[Opinion] When education obeys the spirit of the times

Following his interview with Everybody talks about itNormand Baillargeon wrote here last Saturday, in The duty of May 7: “Correcting these evils [de l’école québécoise] that we will have correctly circumscribed will be an immense task. To begin with, this requires agreeing on the purposes [….]. Because once these goals have been identified, we will have to decide on the best means to achieve them. »

Good news: these purposes are already “agreed upon”. And since 1948! In the Universal Declaration of Human Rights, the United Nations proclaimed that “education shall aim at the full development of the human personality and at the strengthening of respect for human rights and fundamental freedoms”.

In 1959, in its declaration of the rights of the child of 1959, the UN specified: the child “must benefit from an education which contributes to his general culture and enables him, under conditions of equal opportunities, to develop his faculties, his personal judgment and his sense of moral and social responsibility and to become a useful member of society”.

This declaration inspired the Parent Commission in 1962-1966, which reformulated it as follows: the school must pursue three aims: to ensure equal opportunities, to allow each child to reach the maximum of his or her possibilities, to ensure the preparation to the life.
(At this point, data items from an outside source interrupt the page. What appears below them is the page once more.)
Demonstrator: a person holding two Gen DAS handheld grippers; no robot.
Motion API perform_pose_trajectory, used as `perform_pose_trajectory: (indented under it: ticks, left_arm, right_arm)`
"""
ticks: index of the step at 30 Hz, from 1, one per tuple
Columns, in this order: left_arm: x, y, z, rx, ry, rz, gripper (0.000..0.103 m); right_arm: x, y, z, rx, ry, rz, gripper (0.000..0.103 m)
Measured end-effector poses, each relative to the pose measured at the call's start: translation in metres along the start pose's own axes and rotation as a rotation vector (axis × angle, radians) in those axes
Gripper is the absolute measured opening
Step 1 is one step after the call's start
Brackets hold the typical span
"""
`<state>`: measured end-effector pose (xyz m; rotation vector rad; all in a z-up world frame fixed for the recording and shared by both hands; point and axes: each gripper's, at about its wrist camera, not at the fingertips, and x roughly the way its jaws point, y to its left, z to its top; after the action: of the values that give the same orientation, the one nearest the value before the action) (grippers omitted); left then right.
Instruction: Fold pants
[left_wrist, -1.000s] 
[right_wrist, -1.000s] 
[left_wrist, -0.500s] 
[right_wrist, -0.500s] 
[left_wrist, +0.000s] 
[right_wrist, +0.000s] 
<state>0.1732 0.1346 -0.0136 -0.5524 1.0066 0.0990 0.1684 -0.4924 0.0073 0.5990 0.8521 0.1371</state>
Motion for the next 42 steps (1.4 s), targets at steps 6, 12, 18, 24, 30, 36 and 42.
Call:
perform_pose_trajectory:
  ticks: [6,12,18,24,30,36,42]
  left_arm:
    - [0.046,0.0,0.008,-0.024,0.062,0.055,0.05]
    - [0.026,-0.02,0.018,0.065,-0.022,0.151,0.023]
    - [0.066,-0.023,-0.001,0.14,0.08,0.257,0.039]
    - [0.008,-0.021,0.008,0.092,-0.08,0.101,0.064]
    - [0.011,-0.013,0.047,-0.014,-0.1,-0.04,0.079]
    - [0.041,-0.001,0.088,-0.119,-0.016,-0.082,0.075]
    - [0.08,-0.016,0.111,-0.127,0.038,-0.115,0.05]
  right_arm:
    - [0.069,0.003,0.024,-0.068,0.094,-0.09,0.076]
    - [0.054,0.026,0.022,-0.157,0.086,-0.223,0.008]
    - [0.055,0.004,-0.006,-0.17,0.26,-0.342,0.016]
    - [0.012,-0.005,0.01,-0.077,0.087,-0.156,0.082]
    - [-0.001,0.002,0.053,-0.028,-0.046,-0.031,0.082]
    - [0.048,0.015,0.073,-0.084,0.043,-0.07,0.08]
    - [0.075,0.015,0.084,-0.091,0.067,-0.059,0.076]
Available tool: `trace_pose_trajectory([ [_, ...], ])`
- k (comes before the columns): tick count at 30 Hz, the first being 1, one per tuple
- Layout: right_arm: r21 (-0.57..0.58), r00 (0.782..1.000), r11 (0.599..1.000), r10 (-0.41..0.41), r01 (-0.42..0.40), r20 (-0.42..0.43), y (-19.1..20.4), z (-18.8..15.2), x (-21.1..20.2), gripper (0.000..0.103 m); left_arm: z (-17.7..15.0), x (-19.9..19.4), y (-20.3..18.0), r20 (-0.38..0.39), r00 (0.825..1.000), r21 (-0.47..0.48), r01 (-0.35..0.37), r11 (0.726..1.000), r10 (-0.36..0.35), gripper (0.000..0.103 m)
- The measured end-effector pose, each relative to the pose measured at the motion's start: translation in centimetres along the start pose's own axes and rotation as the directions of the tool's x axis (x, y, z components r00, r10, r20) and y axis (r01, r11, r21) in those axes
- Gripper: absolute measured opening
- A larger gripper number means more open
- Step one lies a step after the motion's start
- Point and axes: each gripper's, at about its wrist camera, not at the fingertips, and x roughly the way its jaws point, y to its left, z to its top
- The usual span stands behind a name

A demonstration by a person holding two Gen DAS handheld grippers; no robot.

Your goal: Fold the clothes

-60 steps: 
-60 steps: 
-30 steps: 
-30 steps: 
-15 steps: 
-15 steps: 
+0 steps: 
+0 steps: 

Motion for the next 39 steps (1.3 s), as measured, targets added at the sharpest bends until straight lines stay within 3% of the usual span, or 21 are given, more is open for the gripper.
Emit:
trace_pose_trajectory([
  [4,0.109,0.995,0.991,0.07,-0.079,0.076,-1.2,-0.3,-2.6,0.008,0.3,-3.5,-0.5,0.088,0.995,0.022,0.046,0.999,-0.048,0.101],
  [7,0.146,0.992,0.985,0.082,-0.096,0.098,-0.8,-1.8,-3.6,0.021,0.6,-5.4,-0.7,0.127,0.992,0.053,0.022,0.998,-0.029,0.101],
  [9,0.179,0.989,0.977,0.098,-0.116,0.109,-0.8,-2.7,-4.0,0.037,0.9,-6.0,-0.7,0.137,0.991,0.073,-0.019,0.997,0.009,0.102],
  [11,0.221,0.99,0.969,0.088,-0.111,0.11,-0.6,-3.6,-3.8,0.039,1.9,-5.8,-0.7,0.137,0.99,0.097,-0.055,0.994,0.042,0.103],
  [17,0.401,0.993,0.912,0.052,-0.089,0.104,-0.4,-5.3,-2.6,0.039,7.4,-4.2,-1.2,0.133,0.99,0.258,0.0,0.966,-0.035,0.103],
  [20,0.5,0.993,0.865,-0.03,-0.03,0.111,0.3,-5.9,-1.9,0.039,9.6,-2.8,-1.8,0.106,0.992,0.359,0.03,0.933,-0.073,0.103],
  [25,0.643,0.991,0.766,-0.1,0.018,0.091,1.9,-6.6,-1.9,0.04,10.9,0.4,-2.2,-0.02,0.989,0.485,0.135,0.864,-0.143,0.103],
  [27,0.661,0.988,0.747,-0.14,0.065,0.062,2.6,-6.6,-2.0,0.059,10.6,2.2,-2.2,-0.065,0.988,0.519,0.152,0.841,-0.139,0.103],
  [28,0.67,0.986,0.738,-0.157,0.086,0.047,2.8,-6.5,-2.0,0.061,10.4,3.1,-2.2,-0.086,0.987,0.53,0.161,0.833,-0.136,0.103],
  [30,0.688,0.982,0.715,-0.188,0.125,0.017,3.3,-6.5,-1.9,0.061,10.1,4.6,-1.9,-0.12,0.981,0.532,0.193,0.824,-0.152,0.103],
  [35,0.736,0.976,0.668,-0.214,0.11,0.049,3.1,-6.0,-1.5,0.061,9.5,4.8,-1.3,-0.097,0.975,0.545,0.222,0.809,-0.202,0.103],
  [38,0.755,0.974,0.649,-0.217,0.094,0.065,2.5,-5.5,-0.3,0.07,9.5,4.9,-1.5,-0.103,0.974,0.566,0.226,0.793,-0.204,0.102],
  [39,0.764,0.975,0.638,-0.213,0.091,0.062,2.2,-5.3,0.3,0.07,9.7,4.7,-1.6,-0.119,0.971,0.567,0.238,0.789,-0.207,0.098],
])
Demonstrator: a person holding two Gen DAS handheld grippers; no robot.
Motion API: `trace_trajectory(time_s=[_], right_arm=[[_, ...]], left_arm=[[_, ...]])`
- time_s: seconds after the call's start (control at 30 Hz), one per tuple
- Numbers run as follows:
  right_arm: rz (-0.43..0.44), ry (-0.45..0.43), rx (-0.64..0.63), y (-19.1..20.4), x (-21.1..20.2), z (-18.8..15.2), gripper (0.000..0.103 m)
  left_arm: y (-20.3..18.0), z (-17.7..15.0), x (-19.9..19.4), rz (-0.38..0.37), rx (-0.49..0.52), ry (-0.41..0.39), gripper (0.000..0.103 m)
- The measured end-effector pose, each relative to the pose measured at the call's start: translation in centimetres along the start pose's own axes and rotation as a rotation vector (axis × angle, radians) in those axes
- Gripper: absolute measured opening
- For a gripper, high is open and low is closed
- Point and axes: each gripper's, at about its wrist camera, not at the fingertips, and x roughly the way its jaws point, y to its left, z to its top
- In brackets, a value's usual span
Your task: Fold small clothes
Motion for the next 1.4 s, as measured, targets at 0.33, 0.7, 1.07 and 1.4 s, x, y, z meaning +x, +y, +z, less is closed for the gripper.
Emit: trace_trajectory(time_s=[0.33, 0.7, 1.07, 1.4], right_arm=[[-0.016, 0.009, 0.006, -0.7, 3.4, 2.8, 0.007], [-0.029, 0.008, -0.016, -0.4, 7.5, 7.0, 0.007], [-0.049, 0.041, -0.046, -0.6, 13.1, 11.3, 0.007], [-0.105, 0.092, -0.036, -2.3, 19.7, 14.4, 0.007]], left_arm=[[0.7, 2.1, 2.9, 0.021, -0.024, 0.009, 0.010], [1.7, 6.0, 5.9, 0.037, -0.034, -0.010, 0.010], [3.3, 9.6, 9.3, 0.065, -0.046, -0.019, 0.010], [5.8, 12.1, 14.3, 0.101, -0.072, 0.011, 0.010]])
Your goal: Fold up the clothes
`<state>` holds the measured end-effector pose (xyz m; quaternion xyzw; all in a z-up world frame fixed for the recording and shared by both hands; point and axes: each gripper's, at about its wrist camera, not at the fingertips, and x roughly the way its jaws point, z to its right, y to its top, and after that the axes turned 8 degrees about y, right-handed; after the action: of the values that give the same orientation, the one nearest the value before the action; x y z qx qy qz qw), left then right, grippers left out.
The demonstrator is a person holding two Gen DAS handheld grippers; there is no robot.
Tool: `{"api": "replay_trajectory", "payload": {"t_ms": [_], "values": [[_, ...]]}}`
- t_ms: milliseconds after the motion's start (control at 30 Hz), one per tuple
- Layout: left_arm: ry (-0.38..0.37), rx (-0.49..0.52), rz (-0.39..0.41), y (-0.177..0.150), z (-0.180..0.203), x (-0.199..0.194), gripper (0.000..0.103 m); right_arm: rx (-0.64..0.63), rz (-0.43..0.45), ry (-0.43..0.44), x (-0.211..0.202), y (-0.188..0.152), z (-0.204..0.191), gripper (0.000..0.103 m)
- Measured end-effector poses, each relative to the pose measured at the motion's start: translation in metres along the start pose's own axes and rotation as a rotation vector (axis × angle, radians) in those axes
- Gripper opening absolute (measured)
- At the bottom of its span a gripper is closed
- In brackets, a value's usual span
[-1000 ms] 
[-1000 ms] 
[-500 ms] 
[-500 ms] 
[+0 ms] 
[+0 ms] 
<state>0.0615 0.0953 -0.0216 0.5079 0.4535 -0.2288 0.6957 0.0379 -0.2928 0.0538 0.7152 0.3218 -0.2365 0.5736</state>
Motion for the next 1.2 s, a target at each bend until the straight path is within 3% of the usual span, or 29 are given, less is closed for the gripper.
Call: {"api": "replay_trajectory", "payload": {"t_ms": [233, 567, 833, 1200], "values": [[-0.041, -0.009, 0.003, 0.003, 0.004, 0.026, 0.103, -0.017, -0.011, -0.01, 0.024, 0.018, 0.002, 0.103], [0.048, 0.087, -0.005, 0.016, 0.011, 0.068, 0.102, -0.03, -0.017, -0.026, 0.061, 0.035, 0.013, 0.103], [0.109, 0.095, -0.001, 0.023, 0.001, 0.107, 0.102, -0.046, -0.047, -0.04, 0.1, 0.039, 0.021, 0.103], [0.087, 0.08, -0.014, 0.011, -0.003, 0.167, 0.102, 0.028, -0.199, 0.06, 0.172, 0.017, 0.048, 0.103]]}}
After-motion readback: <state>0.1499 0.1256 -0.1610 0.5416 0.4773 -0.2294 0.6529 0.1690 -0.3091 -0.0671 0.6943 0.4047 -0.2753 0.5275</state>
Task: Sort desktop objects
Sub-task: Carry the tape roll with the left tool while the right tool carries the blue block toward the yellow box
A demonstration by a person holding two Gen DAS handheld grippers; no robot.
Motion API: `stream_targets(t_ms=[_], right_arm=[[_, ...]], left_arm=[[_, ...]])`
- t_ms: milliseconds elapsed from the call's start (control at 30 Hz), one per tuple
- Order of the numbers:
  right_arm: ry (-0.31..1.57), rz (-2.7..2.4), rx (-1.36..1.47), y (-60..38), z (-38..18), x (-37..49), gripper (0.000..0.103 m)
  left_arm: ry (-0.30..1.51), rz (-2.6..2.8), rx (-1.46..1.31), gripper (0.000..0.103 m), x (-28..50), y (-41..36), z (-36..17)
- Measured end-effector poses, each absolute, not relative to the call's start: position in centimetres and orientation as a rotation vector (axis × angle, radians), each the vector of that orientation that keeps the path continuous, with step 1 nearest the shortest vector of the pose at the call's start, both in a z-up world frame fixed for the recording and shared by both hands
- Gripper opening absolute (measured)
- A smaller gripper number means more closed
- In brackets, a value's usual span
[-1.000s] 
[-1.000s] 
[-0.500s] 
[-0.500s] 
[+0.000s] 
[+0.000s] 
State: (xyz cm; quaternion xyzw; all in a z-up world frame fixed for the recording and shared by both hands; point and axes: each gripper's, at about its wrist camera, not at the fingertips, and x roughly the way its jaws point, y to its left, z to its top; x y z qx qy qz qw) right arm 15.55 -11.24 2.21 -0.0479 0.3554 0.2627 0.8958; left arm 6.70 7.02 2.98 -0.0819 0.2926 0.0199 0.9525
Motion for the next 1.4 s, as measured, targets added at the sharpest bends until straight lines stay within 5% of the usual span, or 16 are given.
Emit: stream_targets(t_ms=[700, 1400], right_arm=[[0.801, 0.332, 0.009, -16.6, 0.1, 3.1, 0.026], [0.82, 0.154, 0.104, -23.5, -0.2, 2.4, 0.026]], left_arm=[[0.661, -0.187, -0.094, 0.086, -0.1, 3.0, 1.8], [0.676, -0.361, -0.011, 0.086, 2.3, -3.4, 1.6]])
Then, the law creating the Ministry of Education (1964) reiterated the main purpose of education: “Every child has the right to benefit from an education system that promotes the full development of his personality”.

In short, everything has been said and retold on this subject. However, every 10 or 15 years, the Quebec school experiences a new crisis and voices call for a new investigation.

Thus, 13 years after the Parent report, Minister Jean-Yvan Morin is launching a vast consultation on his Green Paper. He found that “things are not going well in the public school”. In 1979, he gave birth to the Orange Book, a policy statement and action plan. It begins with a statement of the aims of education which essentially repeats the previous statements and sets out the values ​​on which they are based.

Then, in 1990, Minister Jean Garon convened the Estates General on Education and again held a “vast consultation” and launched a new reform. The next one won’t wait 13 years. In 1997, Minister Pauline Marois created a working group chaired by Paul Inchauspé, whose report was entitled: Reaffirm the school.

Normand Baillargeon uses the same pattern today: “Quebec, he writes, must engage in a vast collective consultation on education. »

In fact, the problem of the school is not linked to its finalities, nor even to the explicit goals which it is prescribed to pursue in the Educational Regimes on Education. They are in perfect harmony with the aims of education. The problem lies elsewhere, and it is that of the relevance of study programs which is often called into question with regard to the evolution of society and its multiple and contradictory expectations.

Here is an example. In the early 1980s, a home economics course was introduced. We wanted the school to prepare for real life and to promote the equality of women and men. Thus, my son learned to sew boxer shorts and my daughter built a pretty mobile wooden turtle! Until the Estates General on Education in 1995 decreed that schools had to return to “essential knowledge”. And the course disappeared from the curriculum.

For the time being, it is Minister Jean-François Roberge who has decided to replace the controversial Ethics and Religious Culture program with a new one entitled Culture and Quebec Citizenship. It will be based on three main axes: “Culture, Quebec citizenship as well as dialogue and critical thinking. The goals are respectively “to lead the student to fully understand his culture”, “to understand the foundations of Quebec citizenship and the values ​​attached to it” and, finally, to “develop his critical spirit through the practice of dialogue and ethical reflection with respect for the dignity of others”. Very good. But how long will this program last? The bets are open. And why not a hockey lesson in elementary school?

In fact, education obeys the spirit of the times and the pressures of public opinion. The real issues are above all of an institutional nature. When you drop or change a program of study, it is the teachers concerned who suffer and the university training programs.

If there were tombstones from programs abandoned since the Parent reform, the cemetery would be cluttered!